One of the biggest transitions in life is to go from worker to retiree, or from saver to spender (call it decumulation or spend downer if you like).
Today I’m addressing an issue faced by those who have managed to save through most or all their working careers and now find it’s time to begin using some of their savings in consumption. After all, those savings, in most cases, are deferred income they put away into retirement accounts.
These quotes might be echoing you your head right now: Habits die hard. A penny saved is a penny earned. Delayed gratification. Save for a rainy day.
Yes, it’s tough to go from saver to spender. But you must decumulate either because you need some of your savings to live on, or the government is forcing you to distribute some of your retirement savings into your checking account or savings account since you’ve reached 70 and a half years of age.
Here are some strategies to help you with this transition:
Develop a monthly spending plan
o Try it out the year before you retire to see how it works
Develop a withdrawal strategy
o Use Buckets to hold cash for short term expenses and withdrawals
o Reduce your exposure to equities, if it exceeds a certain percentage
Plan your healthcare Expenditures
o Take advantage of any options in your employer plan before retirement
o Make sure your doctors will still serve you on Medicare or a Retiree Health Plan
Plan Experiences now that time constraints are no longer a factor like when you were working
o Take more trips
o Join more groups
o Volunteer in an area that excites you
Focus on others whether its grandkids, church members, the homeless or whomever you can benefit
Many of Americans however, have few retirement savings according to reports cited lately in the press.

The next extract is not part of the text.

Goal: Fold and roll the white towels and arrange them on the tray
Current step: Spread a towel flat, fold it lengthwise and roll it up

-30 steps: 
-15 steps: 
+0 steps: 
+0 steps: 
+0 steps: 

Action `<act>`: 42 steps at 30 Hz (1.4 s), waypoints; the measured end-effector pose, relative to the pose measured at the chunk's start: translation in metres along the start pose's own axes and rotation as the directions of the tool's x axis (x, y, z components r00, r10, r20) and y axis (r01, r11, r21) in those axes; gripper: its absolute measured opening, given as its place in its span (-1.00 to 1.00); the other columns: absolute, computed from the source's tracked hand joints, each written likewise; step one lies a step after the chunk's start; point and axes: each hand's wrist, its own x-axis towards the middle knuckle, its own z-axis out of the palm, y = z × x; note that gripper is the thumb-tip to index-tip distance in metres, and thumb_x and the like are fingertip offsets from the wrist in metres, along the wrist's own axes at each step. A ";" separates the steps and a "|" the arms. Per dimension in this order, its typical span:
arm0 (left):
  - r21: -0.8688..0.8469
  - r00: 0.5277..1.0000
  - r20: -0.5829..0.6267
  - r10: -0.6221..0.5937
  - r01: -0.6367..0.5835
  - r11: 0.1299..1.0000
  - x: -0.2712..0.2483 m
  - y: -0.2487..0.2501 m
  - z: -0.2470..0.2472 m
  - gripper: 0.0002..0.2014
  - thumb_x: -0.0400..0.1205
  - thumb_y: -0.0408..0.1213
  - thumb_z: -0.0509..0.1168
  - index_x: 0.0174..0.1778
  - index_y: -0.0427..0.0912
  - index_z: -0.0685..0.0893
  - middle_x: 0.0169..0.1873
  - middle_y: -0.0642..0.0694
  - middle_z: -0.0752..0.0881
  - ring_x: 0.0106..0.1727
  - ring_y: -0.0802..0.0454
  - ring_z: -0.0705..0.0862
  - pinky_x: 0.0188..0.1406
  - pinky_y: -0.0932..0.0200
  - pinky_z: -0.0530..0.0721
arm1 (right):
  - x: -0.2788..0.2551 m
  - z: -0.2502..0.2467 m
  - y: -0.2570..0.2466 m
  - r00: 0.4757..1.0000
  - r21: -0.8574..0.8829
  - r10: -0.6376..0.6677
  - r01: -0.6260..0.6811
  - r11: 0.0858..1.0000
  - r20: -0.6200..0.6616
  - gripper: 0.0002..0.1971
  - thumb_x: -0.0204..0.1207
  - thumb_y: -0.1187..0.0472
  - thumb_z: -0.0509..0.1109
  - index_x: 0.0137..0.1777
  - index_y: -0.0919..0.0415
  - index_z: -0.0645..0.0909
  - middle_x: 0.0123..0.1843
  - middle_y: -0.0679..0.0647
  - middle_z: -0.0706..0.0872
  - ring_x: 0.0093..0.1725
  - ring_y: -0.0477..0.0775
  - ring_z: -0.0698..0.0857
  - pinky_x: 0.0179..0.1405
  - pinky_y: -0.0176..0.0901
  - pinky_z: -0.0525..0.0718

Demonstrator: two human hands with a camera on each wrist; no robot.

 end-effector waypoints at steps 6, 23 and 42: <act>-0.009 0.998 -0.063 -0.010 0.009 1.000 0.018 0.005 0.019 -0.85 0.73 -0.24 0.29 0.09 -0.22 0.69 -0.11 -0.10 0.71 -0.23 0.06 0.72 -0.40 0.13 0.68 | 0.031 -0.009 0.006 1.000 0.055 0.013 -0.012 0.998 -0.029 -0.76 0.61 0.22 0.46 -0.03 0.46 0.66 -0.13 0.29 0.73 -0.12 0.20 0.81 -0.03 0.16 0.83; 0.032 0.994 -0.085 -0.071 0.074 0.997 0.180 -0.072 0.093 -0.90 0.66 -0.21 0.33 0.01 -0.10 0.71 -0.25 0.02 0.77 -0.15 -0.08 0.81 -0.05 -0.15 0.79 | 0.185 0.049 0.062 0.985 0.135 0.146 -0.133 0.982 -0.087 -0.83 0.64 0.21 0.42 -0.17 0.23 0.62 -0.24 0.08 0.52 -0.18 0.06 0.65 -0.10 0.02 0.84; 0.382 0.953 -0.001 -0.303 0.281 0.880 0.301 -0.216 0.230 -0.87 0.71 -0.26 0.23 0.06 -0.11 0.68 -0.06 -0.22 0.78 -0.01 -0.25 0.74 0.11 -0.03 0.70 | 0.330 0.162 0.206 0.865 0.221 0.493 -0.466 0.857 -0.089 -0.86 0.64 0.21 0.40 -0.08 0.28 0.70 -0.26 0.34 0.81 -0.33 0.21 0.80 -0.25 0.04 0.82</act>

A recent Forbes article reports that the Government Accountability Office announced that half of American aged 55+ had no retirement savings. My thought: It’s hard to live on just a social security check. Let fear be a motivator and get to saving now. But that’s an idea for another post.
For today, plan on changing your habits and adjusting to a new lifestyle. If you don’t want to call it retirement, call if Financial Freedom. It’s okay to spend. You’ve saved enough and you’ve got your plan.